Multicast RIB Commands
======================

The Multicast RIB provides a separate table of unicast destinations which
is used for Multicast Reverse Path Forwarding decisions. It is used with
a multicast source's IP address, hence contains not multicast group
addresses but unicast addresses.

This table is fully separate from the default unicast table. However,
RPF lookup can include the unicast table.

WARNING: RPF lookup results are non-responsive in this version of FRR,
i.e. multicast routing does not actively react to changes in underlying
unicast topology!

.. clicmd:: ip multicast rpf-lookup-mode MODE


   MODE sets the method used to perform RPF lookups. Supported modes:

   urib-only
      Performs the lookup on the Unicast RIB. The Multicast RIB is never used.

   mrib-only
      Performs the lookup on the Multicast RIB. The Unicast RIB is never used.

   mrib-then-urib
      Tries to perform the lookup on the Multicast RIB. If any route is found,
      that route is used. Otherwise, the Unicast RIB is tried.

   lower-distance
      Performs a lookup on the Multicast RIB and Unicast RIB each. The result
      with the lower administrative distance is used;  if they're equal, the
      Multicast RIB takes precedence.

   longer-prefix
      Performs a lookup on the Multicast RIB and Unicast RIB each. The result
      with the longer prefix length is used;  if they're equal, the
      Multicast RIB takes precedence.

      The ``mrib-then-urib`` setting is the default behavior if nothing is
      configured. If this is the desired behavior, it should be explicitly
      configured to make the configuration immune against possible changes in
      what the default behavior is.

.. warning::

   Unreachable routes do not receive special treatment and do not cause
   fallback to a second lookup.

.. clicmd:: show ip rpf ADDR

   Performs a Multicast RPF lookup, as configured with ``ip multicast
   rpf-lookup-mode MODE``. ADDR specifies the multicast source address to look
   up.

   ::

      > show ip rpf 192.0.2.1
      Routing entry for 192.0.2.0/24 using Unicast RIB

      Known via "kernel", distance 0, metric 0, best
      * 198.51.100.1, via eth0


   Indicates that a multicast source lookup for 192.0.2.1 would use an
   Unicast RIB entry for 192.0.2.0/24 with a gateway of 198.51.100.1.

.. clicmd:: show ip rpf

   Prints the entire Multicast RIB. Note that this is independent of the
   configured RPF lookup mode, the Multicast RIB may be printed yet not
   used at all.

.. clicmd:: ip mroute PREFIX NEXTHOP [DISTANCE]

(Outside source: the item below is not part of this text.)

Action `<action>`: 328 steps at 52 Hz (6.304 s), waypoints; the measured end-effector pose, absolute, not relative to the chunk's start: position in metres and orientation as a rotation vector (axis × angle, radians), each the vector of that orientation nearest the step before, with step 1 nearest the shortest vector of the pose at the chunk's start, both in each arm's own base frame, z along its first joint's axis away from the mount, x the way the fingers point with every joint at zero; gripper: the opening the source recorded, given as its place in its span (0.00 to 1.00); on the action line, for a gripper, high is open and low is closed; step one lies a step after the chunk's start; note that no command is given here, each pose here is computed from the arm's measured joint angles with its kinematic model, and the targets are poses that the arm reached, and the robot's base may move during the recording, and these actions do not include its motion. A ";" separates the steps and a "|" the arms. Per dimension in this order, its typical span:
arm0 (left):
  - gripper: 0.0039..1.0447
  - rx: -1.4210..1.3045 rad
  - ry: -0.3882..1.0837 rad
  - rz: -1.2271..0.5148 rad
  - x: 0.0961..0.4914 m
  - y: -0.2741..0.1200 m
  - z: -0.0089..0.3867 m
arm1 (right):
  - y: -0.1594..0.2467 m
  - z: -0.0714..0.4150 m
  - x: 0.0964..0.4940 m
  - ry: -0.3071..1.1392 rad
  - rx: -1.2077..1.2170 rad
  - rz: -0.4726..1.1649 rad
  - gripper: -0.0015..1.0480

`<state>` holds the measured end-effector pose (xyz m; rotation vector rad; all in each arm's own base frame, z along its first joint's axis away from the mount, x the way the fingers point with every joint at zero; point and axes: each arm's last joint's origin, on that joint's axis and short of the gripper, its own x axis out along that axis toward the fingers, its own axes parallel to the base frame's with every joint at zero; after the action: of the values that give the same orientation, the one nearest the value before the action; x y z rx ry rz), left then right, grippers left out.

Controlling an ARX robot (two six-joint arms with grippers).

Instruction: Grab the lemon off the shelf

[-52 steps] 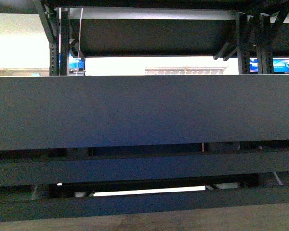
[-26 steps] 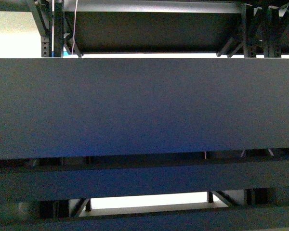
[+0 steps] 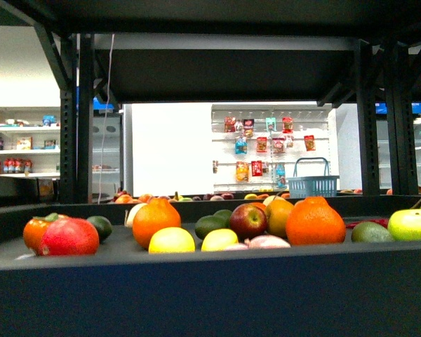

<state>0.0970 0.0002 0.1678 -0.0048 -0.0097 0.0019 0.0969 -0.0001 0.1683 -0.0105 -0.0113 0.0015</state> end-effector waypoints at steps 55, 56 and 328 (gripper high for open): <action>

   Adds a static route entry to the Multicast RIB. This performs exactly as the
   ``ip route`` command, except that it inserts the route in the Multicast RIB
   instead of the Unicast RIB.

.. _zebra-route-filtering:

zebra Route Filtering
=====================

Zebra supports :dfn:`prefix-list` s and :ref:`route-map` s to match routes
received from other FRR components. The permit/deny facilities provided by
these commands can be used to filter which routes zebra will install in the
kernel.

.. clicmd:: ip protocol PROTOCOL route-map ROUTEMAP

   Apply a route-map filter to routes for the specified protocol. PROTOCOL can
   be:

   - any,
   - babel,
   - bgp,
   - connected,
   - eigrp,
   - isis,
   - kernel,
   - nhrp,
   - openfabric,
   - ospf,
   - ospf6,
   - rip,
   - sharp,
   - static,
   - ripng,
   - table,
   - vnc.

   If you choose any as the option that will cause all protocols that are sending
   routes to zebra.  You can specify a :dfn:`ip protocol PROTOCOL route-map ROUTEMAP`
   on a per vrf basis, by entering this command under vrf mode for the vrf you
   want to apply the route-map against.

.. clicmd:: set src ADDRESS

   Within a route-map, set the preferred source address for matching routes
   when installing in the kernel.


The following creates a prefix-list that matches all addresses, a route-map
that sets the preferred source address, and applies the route-map to all
*rip* routes.

.. code-block:: frr

   ip prefix-list ANY permit 0.0.0.0/0 le 32
   route-map RM1 permit 10
     match ip address prefix-list ANY
     set src 10.0.0.1

   ip protocol rip route-map RM1

IPv6 example for OSPFv3.

.. code-block:: frr

   ipv6 prefix-list ANY seq 10 permit any
   route-map RM6 permit 10
     match ipv6 address prefix-list ANY
     set src 2001:db8:425:1000::3

   ipv6 protocol ospf6 route-map RM6


.. note::

   For both IPv4 and IPv6, the IP address has to exist on some interface when
   the route is getting installed into the system. Otherwise, kernel rejects
   the route. To solve the problem of disappearing IPv6 addresses when the
   interface goes down, use ``net.ipv6.conf.all.keep_addr_on_down``
   :ref:`sysctl option <zebra-sysctl>`.

.. clicmd:: zebra route-map delay-timer (0-600)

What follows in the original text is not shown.